ASSIGNMENT: Entries follow. Return each line that contains the word "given".

** EXTRACTED DATA follows **

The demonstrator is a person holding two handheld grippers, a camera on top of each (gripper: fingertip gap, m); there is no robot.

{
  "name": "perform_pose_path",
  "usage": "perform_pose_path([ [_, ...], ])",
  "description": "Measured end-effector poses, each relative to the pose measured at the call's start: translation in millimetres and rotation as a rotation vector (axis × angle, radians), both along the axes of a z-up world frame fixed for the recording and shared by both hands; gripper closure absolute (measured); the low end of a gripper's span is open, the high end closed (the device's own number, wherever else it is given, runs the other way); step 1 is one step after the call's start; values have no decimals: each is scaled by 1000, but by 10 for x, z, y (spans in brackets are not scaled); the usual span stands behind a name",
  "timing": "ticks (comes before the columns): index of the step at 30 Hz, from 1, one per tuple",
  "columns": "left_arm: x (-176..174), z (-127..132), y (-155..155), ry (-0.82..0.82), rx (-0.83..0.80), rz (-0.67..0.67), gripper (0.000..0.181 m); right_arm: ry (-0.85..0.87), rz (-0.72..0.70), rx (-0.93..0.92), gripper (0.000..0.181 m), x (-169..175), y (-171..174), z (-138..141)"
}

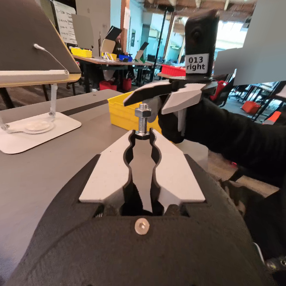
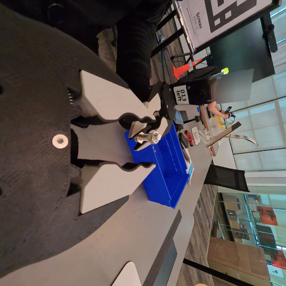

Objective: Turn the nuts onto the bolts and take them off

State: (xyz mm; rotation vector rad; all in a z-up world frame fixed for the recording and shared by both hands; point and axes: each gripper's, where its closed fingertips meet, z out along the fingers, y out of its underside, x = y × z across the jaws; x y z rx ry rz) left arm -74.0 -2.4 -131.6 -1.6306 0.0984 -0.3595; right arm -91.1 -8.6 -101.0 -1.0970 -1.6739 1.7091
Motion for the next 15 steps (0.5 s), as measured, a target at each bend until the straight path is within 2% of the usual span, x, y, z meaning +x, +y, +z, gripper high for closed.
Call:
perform_pose_path([
  [10, 158, 138, -55, -51, 81, -83, 165, 20, 16, -38, 126, 11, -11, 47],
  [11, 147, 166, -71, -53, 91, -83, 165, 28, 17, -54, 125, 29, 35, 67],
  [12, 138, 208, -92, -58, 107, -90, 165, 30, -2, -74, 136, 37, 132, 68],
  [15, 92, 259, -121, -60, 121, -87, 165, 26, -53, -151, 130, 48, 408, 64],
])
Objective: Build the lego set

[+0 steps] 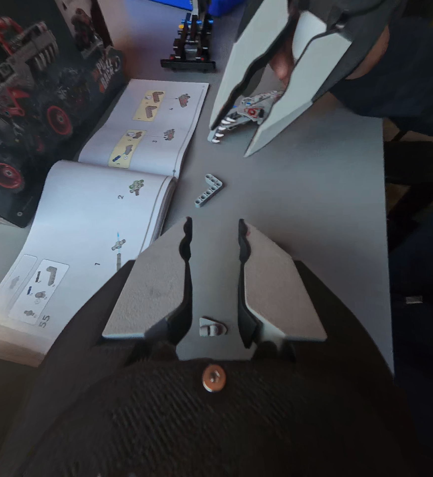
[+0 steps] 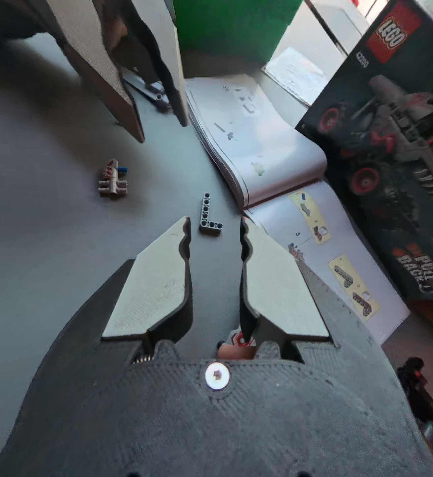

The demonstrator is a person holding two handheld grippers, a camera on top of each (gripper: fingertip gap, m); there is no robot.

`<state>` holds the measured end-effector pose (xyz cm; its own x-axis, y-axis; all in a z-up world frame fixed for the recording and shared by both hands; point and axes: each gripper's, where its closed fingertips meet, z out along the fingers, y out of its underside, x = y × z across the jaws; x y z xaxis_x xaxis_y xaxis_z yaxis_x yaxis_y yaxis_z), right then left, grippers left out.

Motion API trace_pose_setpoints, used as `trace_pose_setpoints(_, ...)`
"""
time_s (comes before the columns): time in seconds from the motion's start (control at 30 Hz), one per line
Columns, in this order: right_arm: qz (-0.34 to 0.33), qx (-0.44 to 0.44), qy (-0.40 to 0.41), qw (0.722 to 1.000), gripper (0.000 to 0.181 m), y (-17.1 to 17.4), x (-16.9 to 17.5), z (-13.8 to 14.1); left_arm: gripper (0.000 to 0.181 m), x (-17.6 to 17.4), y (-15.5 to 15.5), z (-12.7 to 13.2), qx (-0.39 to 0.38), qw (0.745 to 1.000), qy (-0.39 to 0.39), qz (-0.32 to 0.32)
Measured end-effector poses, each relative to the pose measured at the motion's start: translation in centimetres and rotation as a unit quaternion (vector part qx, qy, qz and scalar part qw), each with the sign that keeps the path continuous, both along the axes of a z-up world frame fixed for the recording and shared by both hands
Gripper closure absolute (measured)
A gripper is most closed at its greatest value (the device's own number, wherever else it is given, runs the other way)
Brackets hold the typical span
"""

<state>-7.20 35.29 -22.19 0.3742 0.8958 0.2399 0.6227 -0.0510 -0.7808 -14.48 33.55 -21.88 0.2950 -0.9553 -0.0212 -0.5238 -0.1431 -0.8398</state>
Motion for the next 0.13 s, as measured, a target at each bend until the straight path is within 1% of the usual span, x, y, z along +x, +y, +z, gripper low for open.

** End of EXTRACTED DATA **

RESULT OF THIS TASK:
  "description": "Measured end-effector poses, each relative to the pose measured at the call's start: translation in millimetres and rotation as a rotation vector (axis × angle, radians), both along the axes of a z-up world frame fixed for the recording and shared by both hands; gripper closure absolute (measured); the low end of a gripper's span is open, the high end closed (the device's own number, wherever else it is given, runs the other way); step 1 is one step after the call's start; values have no decimals: each is scaled by 1000, but by 10 for x, z, y (spans in brackets are not scaled); the usual span stands behind a name",
A gripper is most closed at its greatest value (the device's own number, wherever else it is given, runs the other way)

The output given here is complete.